O sol gélido da manhã de agosto banhava as paredes dos barracos. Entre o canto dos galos, passos eram ouvidos das pessoas que começavam a sair de suas casas. Estremeci de frio ao levantar, caminhei até a cozinha para beber um copo d’água, depois de acordar subitamente de um pesadelo. Sonhei que alguém se aproximou de mim e descarregou um pente de uma pistola calibre 380.

– Agora eu quero ver ladrão. – Disse.

Com o coração na garganta, fiquei tenso, a solidão de companhia me fez relembrar de que quase morri num assalto a banco, era fita certa. Mas um p2 que tinha ido sacar dinheiro na agência disparou reagindo, corri o quanto pude, mas o parceiro rodou. Vish. Acreditava que todo plano de assalto seria diferente dos amigos que morreram depois da frustração da falha, mas depois dessa fita eu não me arrisquei mais em assalto assim. Mas o ciclo é vicioso, e logo me vi tentado voltar. Dessa vez foi um posto de gasolina, eu e o parça chegamos de moto e enquadramos o frentista.

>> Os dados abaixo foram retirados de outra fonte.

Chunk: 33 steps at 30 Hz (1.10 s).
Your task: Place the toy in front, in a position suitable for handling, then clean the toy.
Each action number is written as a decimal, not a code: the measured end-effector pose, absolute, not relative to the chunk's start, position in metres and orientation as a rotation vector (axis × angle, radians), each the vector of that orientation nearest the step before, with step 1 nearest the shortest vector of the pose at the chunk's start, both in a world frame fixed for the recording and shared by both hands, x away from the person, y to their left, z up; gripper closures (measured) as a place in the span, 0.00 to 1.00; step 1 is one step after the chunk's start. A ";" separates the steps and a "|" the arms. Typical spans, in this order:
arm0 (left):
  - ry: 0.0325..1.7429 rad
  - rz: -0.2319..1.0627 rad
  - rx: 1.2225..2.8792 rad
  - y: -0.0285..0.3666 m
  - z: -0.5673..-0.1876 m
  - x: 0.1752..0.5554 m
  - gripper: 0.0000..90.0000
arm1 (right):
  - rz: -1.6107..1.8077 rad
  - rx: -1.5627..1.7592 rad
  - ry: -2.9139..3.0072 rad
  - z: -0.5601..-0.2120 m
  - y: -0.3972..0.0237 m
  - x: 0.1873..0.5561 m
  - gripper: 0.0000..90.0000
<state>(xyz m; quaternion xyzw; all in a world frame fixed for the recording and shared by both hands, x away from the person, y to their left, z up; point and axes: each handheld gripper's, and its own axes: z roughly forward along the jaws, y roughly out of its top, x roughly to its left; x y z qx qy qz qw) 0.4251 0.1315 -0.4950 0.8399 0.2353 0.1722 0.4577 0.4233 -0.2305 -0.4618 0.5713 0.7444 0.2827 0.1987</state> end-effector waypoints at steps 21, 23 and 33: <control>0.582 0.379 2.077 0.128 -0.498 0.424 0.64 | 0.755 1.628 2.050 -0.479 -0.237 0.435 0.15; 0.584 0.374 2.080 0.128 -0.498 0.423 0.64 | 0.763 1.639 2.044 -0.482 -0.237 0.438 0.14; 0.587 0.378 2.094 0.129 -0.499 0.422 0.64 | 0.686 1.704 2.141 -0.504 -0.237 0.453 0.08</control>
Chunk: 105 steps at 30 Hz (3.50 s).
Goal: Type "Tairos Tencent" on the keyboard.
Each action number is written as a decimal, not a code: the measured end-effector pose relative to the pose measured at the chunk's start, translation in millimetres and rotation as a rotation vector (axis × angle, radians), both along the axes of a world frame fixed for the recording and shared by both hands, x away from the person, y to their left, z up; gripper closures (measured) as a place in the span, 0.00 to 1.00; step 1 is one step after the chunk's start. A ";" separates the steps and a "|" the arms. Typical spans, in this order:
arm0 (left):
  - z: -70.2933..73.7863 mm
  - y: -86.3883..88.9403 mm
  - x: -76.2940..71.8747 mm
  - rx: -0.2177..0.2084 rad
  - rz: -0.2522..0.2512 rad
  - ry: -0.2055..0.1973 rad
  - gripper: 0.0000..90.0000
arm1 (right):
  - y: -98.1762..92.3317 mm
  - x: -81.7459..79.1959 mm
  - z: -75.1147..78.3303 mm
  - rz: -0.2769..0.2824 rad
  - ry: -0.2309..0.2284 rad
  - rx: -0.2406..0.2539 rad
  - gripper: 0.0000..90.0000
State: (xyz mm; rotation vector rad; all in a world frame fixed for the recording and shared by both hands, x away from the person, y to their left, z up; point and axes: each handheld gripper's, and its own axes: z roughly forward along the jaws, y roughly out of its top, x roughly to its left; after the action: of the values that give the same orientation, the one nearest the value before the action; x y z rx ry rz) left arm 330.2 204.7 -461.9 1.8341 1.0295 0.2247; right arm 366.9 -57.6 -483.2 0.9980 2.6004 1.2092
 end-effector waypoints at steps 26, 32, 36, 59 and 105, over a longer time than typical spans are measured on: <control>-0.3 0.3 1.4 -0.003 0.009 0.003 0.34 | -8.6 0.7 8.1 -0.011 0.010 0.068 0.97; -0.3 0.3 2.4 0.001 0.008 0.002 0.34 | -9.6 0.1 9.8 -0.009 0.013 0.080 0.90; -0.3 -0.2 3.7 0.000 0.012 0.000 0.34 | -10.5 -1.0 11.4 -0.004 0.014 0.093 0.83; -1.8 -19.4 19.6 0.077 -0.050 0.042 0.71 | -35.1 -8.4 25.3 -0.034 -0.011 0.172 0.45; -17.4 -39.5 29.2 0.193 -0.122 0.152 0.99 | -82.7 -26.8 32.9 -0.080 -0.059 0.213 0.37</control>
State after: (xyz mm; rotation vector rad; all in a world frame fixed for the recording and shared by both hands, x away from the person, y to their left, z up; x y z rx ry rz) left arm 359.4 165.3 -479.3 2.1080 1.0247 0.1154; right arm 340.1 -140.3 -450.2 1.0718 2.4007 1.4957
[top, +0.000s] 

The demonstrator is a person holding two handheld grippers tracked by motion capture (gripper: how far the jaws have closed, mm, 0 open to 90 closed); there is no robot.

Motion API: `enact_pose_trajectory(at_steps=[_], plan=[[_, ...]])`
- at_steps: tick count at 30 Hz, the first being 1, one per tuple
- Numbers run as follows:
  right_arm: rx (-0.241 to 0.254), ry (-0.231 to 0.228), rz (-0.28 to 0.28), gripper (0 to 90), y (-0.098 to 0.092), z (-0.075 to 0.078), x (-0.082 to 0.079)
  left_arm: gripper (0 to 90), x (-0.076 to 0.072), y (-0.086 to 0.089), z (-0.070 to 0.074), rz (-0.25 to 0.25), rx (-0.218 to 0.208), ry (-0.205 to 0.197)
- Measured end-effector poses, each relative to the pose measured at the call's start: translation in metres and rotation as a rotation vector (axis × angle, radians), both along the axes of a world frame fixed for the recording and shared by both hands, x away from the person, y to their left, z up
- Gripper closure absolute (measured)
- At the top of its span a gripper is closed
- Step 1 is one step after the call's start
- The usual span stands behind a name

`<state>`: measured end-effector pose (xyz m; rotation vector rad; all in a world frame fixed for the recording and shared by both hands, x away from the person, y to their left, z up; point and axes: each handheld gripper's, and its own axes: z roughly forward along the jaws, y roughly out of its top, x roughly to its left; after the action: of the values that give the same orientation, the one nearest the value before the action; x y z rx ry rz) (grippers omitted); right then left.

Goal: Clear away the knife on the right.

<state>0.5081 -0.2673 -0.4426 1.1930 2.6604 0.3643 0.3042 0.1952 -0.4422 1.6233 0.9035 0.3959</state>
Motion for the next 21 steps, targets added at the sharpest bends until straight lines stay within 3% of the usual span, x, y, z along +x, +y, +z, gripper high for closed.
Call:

– Bora, passa o dinheiro. – Gritei.

– Sou trabalhador, tenho filhos, não me mate por favor… – disse o frentista entre soluços.

Na fuga fomos surpreendidos por uma viatura, tomei um no ombro, e caí da moto próximo da favela, o parceiro continuou e a viatura o perseguiu. O pronto socorro estava sendo vigiado por pms que foram avisados do assalto, então um farmacêutico que morava por ali me socorreu. Minha mãe chorava, pedia em oração pelo filho. Nordestina, chegou ao Rio de Janeiro como a maioria o faz, na ilusão da vida melhor, ascensão social, mas acabou indo morar numa das favelas do Complexo da Maré. Lá conheceu meu pai, envolvido com o crime, e mesmo relutando em aceitar a condição de vida de seu amado, a paixão que tinha pelo homem de expressão fria a manteve com ele até a viuvez, quando a bala que o matou feriu também o coração dela, ferida que só cicatrizou com a sua morte, no dia 23 de março de 2006.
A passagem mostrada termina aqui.